The old broke you made certain people feel comfortable. The stable you—especially the wealthy you—can trigger envy, resentment, and accusations like “greedy” or “self-centered” from people who benefited from your lack of boundaries.

The shift: Stop treating your desire like a problem. Treat it like direction.

You deserve happiness and riches. The only limits are the ones you accept.


The “Broke Pattern” Checklist

If you’re stuck, you’re usually stuck in one of these loops:

  • You don’t track money — so money disappears

  • You don’t set boundaries — so people drain you

  • You don’t ask for more — so income stays capped

  • You don’t plan — so emergencies feel like disasters

  • You soothe with spending — so stress repeats

  • You carry guilt — so you keep rescuing

That’s the pattern.

The goal isn’t to become perfect with money.
The goal is to become intentional.


5 Moves to Start Today

  1. Track every dollar for 7 days. Awareness is power. Also list every recurring expense.

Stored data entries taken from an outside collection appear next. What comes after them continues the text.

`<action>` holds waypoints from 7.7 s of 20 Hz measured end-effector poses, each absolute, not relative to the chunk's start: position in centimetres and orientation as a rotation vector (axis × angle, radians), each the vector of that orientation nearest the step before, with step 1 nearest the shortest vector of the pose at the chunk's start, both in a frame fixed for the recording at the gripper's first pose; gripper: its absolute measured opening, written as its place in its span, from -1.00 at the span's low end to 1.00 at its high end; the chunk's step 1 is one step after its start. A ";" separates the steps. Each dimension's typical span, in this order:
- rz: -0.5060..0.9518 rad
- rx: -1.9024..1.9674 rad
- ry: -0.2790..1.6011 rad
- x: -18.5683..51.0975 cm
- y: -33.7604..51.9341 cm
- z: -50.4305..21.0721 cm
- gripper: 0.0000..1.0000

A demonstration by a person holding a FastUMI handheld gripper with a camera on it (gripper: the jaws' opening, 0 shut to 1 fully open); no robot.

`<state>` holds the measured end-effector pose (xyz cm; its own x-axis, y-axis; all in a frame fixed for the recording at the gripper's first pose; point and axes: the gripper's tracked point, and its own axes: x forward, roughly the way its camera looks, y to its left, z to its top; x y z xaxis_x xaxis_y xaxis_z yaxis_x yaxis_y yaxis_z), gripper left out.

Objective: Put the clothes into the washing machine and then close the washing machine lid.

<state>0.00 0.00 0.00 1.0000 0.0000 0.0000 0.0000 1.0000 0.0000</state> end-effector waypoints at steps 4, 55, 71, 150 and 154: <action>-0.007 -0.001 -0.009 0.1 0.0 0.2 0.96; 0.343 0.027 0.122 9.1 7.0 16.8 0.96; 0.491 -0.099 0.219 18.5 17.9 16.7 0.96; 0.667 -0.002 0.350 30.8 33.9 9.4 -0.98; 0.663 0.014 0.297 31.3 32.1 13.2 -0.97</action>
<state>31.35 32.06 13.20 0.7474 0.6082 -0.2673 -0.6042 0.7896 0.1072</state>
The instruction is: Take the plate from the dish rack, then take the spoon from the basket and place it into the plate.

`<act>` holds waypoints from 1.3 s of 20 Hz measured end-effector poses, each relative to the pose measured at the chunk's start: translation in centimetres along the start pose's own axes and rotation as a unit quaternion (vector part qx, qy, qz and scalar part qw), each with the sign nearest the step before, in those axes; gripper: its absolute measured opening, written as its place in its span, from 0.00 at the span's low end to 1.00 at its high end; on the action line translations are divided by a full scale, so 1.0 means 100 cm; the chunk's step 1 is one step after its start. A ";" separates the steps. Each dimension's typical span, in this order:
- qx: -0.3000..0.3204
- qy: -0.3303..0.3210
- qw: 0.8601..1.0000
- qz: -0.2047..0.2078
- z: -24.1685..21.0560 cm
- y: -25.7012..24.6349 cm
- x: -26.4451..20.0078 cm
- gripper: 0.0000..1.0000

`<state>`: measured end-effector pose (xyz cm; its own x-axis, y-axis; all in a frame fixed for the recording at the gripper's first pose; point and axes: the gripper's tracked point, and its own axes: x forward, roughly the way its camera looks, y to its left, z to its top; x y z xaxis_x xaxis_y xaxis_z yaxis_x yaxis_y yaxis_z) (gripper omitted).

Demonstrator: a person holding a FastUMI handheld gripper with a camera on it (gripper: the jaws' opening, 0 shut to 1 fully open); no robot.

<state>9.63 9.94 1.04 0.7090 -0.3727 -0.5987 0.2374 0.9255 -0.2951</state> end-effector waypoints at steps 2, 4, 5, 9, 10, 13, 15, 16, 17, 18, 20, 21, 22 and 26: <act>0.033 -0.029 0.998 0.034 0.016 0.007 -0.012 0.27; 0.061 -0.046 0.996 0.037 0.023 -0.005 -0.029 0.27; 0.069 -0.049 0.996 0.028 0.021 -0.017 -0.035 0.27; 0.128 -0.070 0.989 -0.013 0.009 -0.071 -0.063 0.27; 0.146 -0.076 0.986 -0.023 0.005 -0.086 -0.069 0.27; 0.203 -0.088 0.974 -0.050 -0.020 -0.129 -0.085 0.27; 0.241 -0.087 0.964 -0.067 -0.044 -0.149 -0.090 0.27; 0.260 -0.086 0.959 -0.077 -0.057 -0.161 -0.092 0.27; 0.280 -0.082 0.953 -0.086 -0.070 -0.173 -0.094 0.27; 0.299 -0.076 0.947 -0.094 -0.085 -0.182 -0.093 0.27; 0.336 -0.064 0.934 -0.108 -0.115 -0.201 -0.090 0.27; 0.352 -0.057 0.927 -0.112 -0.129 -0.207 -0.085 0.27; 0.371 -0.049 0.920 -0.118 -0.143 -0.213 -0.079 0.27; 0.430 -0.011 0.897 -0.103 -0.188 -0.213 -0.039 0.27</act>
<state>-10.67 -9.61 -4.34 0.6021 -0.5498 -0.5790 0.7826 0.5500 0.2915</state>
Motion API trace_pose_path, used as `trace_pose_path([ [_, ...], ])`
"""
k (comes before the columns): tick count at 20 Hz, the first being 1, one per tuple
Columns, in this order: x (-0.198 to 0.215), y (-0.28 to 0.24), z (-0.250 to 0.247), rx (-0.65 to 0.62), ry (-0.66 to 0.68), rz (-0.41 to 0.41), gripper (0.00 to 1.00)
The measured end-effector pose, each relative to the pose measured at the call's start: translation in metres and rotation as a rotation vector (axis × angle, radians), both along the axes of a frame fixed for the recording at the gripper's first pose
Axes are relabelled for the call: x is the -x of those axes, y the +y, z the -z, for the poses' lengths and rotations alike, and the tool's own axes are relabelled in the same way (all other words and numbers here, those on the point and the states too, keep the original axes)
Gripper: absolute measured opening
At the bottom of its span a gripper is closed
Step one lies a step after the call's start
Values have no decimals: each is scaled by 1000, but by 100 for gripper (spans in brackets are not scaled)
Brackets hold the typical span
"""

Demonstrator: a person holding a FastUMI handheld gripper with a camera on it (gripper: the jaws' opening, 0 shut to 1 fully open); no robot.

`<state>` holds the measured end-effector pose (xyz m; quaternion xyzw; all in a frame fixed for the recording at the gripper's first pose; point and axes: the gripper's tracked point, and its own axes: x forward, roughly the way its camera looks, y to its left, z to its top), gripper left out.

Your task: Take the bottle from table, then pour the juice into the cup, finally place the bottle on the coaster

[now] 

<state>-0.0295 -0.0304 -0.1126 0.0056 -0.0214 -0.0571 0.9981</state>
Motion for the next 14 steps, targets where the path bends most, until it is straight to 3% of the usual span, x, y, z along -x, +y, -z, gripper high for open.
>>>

  2. Cancel one subscription you forgot you had. Easy win.

  3. Start a $500 “peace fund.” Even $25 per paycheck. Automate savings/investing.

  4. Have one money conversation you’ve been avoiding (partner, employer, family, etc.).

  5. Write down your safety number: What do you need monthly to feel secure? Then build a budget + automation plan around it. If you want support, coaching sessions are available to build a personalized, automated plan.


Close

If you’ve been feeling stuck, behind, or frustrated, remember:

You are not “bad with money.”
You’re likely carrying patterns you were trained to carry—and you can change them.

When women become financially stable, everything shifts: your confidence, your choices, your peace, your standards, and your future—because money is options.